Goal of the exercise: Your copy should match the records exactly, except that it contains no pictures.

Stored dataset items
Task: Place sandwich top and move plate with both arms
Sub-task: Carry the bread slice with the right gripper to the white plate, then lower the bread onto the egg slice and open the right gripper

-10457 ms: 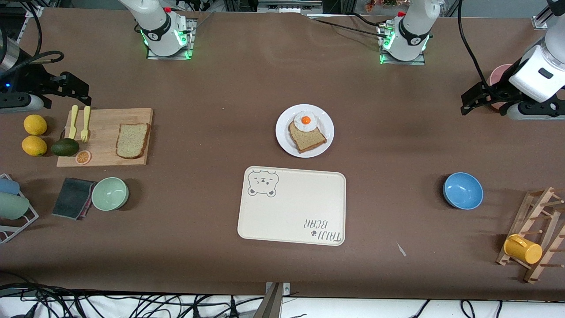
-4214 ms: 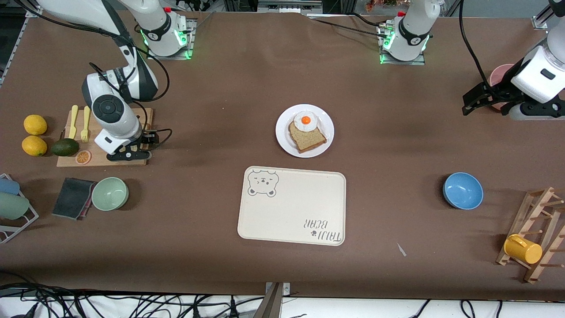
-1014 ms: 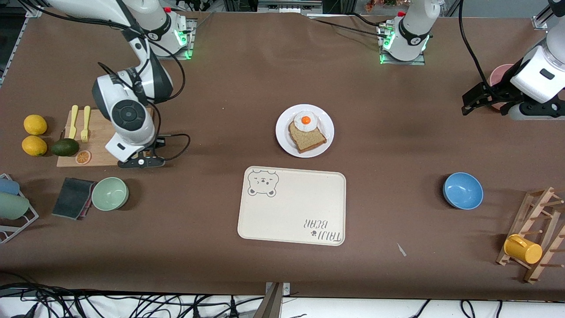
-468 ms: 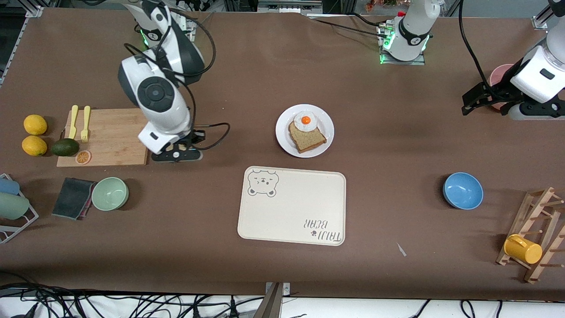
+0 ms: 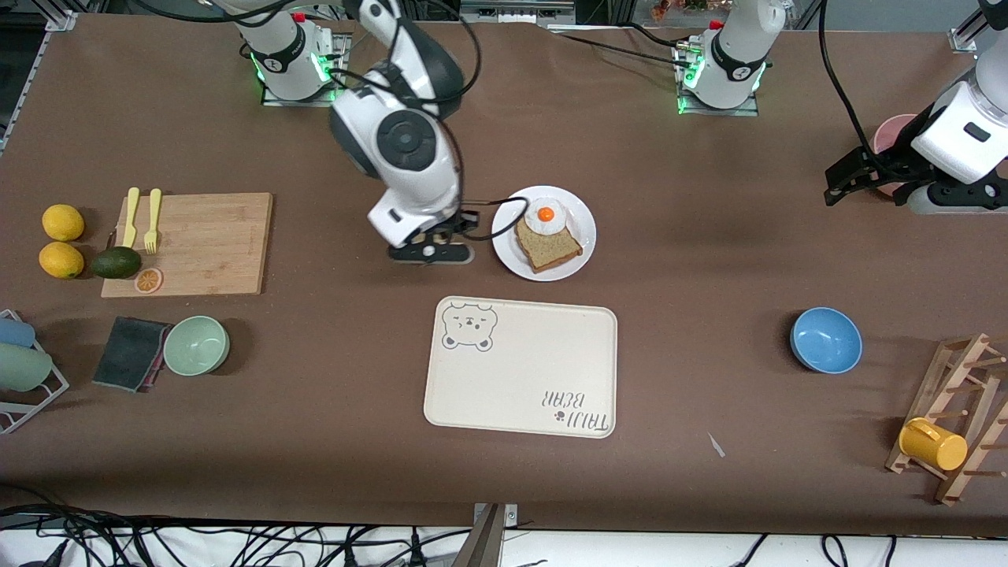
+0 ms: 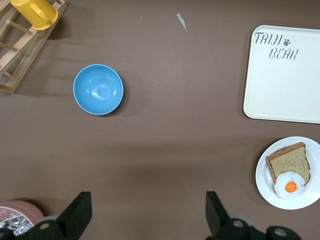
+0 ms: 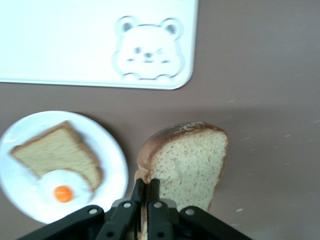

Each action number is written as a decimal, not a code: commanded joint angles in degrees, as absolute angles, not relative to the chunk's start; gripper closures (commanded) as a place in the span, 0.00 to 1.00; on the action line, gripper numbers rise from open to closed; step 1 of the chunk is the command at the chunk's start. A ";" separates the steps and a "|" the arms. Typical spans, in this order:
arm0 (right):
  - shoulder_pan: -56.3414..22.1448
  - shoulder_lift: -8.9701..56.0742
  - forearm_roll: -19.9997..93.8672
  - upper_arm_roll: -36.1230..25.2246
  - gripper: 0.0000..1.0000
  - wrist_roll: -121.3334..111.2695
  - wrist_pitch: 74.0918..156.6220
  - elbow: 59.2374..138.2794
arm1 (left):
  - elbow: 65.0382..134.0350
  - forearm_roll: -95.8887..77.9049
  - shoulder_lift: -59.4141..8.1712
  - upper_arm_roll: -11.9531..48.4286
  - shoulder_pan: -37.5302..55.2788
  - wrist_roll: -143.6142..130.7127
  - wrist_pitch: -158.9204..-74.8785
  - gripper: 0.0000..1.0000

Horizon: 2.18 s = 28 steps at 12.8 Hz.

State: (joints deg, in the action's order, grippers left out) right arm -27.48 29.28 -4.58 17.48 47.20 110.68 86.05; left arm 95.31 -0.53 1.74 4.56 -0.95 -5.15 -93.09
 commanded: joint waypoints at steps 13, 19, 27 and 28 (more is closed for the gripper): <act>-37.00 43.94 0.44 17.14 1.00 62.05 119.62 71.89 | 93.52 -1.84 0.97 4.48 -1.50 -4.22 -91.58 0.00; -38.23 47.28 0.35 17.14 1.00 62.84 122.34 71.89 | 93.52 -1.85 0.97 4.48 -1.41 -4.22 -91.58 0.00; -38.32 47.99 -2.80 16.18 0.24 62.23 122.87 71.54 | 93.52 -1.85 0.97 4.48 -1.32 -4.22 -91.58 0.00; -37.97 47.73 -3.25 16.17 0.23 61.70 122.52 71.54 | 93.52 -1.76 0.97 4.48 -1.32 -4.22 -91.58 0.00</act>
State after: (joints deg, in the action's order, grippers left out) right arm -37.79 47.29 -1.70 16.64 62.21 123.34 73.41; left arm 95.31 -0.53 1.71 4.52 -1.23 -5.15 -93.01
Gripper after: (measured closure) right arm 0.480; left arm 0.000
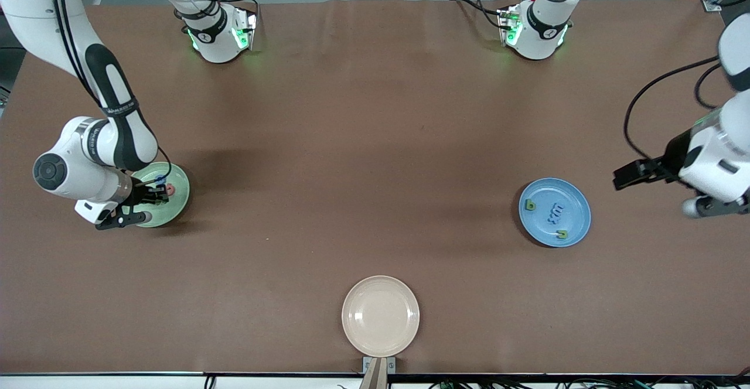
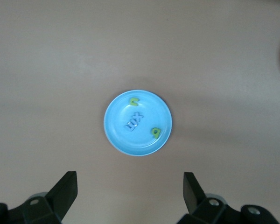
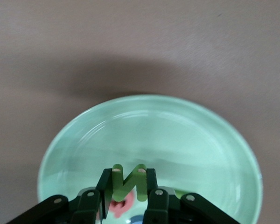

Response below:
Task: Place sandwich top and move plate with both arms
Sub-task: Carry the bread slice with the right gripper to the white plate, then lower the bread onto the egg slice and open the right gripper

-10457 ms: 
-4214 ms: 
-1014 ms: 
-468 ms: 
+0 ms: 
+0 ms: 
+0 ms: 

Each action number is written as a decimal, not a code: commanded joint angles in degrees, as absolute angles, not relative to the chunk's start; gripper closures (commanded) as a place in the span, 0.00 to 1.00; on the action line, gripper numbers rise from open to closed; step 1 of the chunk is the command at the chunk's start. A ";" separates the steps and a "|" the arms. Typical spans, in this order:
arm0 (right):
  - shoulder_pan: -56.3414..22.1448
  - shoulder_lift: -8.9701..56.0742
  - forearm_roll: -19.9997..93.8672
  - upper_arm_roll: -36.1230..25.2246
  - gripper: 0.0000..1.0000
  - wrist_roll: -121.3334..111.2695
  - wrist_pitch: 74.0918..156.6220
  - elbow: 59.2374..138.2794
arm1 (left):
  - elbow: 65.0382..134.0350
  - forearm_roll: -95.8887..77.9049
  - shoulder_lift: -59.4141..8.1712
  - upper_arm_roll: -11.9531..48.4286
  - shoulder_pan: -37.5302..55.2788
  - wrist_roll: -143.6142..130.7127
  - wrist_pitch: -158.9204..-74.8785
  - gripper: 0.0000..1.0000

Horizon: 2.18 s = 28 steps at 12.8 Hz.

State: (joints deg, in the action's order, grippers left out) right arm -27.48 29.28 -4.58 17.48 47.20 110.68 86.05; left arm 95.31 -0.53 1.74 4.56 -0.95 -5.15 -93.09
 commanded: joint waypoints at steps 13, 19, 27 and 28 (more is closed for the gripper): <act>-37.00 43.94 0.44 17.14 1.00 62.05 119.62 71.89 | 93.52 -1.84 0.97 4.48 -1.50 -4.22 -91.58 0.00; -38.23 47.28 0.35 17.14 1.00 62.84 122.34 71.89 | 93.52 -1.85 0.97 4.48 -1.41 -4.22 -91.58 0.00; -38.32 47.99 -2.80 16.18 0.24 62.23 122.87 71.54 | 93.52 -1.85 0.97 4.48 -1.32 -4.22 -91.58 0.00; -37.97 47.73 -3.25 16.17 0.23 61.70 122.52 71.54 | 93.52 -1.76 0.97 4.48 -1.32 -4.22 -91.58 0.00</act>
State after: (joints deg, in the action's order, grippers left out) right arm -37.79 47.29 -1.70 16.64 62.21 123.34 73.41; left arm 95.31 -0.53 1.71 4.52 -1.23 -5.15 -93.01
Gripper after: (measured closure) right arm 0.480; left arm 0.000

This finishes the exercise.